Friday, March 24, 2017

Where Imagination Meets Eternity by C. Kevin Thompson

C. Kevin Thompson
I recently came across two articles that spoke to different topics but had a similar message.

One article, from Mirror, in the UK, tells the tale of how a female author by the name of Enid Blyton apparently held a contest back in the day. The winner received a copy of George Elliot’s book, Silas Marner, with an inscription from Blyton congratulating the winner named Mary. The book was then acquired years later via some kind of estate sale by a bookstore in the UK and put on the shelves for one pound (£1). Someone bought the book, took it home, and found the famous author’s signature and note inside, instantly making the book worth several hundred pounds, much to the lament of the used bookstore owner.

The other article was about a Canadian pharmacist by the name of Dr. William Leslie who traveled to central Africa, spending 17 years of his life attempting to evangelize the region. He eventually left Africa believing his mission was a wretched failure. Now, 72 years later, what has developed into a thriving Christian community is nothing short of miraculous.

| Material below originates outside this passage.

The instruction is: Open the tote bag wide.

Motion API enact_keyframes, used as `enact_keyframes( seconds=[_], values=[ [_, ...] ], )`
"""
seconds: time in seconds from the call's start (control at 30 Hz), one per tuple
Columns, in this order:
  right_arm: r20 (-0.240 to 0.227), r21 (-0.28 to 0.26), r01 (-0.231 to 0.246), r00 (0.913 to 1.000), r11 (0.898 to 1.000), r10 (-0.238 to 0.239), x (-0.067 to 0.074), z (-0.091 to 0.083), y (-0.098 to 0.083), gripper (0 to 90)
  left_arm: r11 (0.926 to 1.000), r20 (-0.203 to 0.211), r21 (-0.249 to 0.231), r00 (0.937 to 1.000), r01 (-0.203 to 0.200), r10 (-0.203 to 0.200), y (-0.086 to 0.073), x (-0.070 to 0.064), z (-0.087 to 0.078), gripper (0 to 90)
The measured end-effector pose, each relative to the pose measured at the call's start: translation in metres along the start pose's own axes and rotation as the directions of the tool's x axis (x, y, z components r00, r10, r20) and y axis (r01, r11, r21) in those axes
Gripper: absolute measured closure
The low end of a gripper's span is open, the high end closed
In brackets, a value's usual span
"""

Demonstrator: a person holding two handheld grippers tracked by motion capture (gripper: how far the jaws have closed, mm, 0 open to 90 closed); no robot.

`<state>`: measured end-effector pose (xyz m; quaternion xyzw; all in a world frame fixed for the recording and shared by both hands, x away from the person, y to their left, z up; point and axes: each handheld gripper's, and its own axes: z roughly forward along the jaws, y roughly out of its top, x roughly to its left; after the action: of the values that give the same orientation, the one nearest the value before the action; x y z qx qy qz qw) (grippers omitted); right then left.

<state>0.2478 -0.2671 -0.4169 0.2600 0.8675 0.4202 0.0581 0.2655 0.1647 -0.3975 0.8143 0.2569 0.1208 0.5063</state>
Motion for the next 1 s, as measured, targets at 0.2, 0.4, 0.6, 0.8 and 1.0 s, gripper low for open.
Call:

As writers, we often feel like Dr. Leslie, don’t we? We write stories. We write articles. We blog. We Facebook. We Twitter. We “pin” things of interest on Pinterest. We write more stories and articles, all the while seeing our work go largely unnoticed. It seems to “get noticed” in the exploding, noisy world of publishing requires something miraculous. It takes a great deal of faith and hope to keep after this writing deal we love so much when nothing miraculous is happening.

But who’s to say that one day, a book you signed for a reader or contest winner won’t be worth more than all your books combined? Or who’s to say a flourishing community of fans over the years won’t sprout up in little pockets, little dots on the globe, where you surely believed you had never penetrated?

We often limit ourselves. It’s not that God closes the doors. It’s rather that we do. “Oh ye of little faith” (Matthew 8:26). We sang the songs as kids. “My God is so big, so strong, and so mighty, there’s nothing my God cannot do.” Yet, He has chosen NOT to use us and our writing abilities. That’s what we rationalize, anyway. Instead, we believe God’s chosen Author X or Author Y. “He’s blessing them. Look at their Amazon rankings and number of reviews!”

Could it be that they are selling tons of books but making no impact on society? I’ve never heard of Enid Blyton. She sold 600 million books (partially because she wrote about 300 million…J/K, but close). I’m sure she was an excellent author, but her books didn’t impact me, and I’m sure I’m not alone. Oh, and by the way, none of her books have been made into blockbuster movies, either. Interesting.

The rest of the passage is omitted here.